◆ Requirement ◆
Reproduce exactly, leaving out pictures, each line from the one holding "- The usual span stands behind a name" through the final line of the listing, and add nothing.
*** Begin section ***
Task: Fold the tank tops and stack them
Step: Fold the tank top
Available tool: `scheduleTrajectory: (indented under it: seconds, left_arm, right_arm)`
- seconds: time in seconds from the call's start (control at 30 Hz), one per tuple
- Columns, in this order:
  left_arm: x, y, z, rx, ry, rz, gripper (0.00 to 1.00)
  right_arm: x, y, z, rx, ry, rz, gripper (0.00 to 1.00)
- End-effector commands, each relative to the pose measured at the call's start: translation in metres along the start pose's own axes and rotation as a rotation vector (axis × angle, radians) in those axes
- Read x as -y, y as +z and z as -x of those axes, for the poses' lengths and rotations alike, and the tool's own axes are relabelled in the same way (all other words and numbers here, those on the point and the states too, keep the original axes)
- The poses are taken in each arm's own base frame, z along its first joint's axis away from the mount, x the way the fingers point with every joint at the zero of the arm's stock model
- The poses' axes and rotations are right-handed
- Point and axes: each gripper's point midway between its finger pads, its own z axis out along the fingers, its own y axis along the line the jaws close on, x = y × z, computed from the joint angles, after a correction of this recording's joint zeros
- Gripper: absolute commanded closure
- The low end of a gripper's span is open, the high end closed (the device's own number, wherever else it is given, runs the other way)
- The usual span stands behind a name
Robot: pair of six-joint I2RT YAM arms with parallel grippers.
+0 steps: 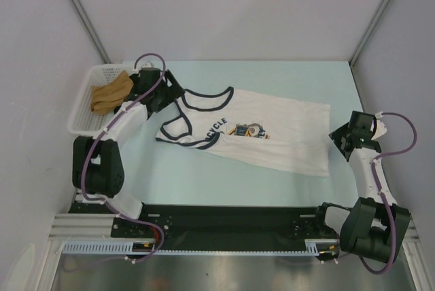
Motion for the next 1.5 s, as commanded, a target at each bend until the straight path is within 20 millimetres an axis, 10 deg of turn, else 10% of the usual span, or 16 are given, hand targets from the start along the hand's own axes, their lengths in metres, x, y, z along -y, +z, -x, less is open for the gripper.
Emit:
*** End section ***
◆ Task answer ◆
- The usual span stands behind a name
Robot: pair of six-joint I2RT YAM arms with parallel grippers.
+0 steps: 
Motion for the next 1.5 s, as commanded, a target at each bend until the straight path is within 20 millimetres an axis, 10 deg of turn, else 10% of the usual span, or 16 are given, hand targets from the start along the hand's own axes, their lengths in metres, x, y, z along -y, +z, -x, less is open for the gripper.
Emit:

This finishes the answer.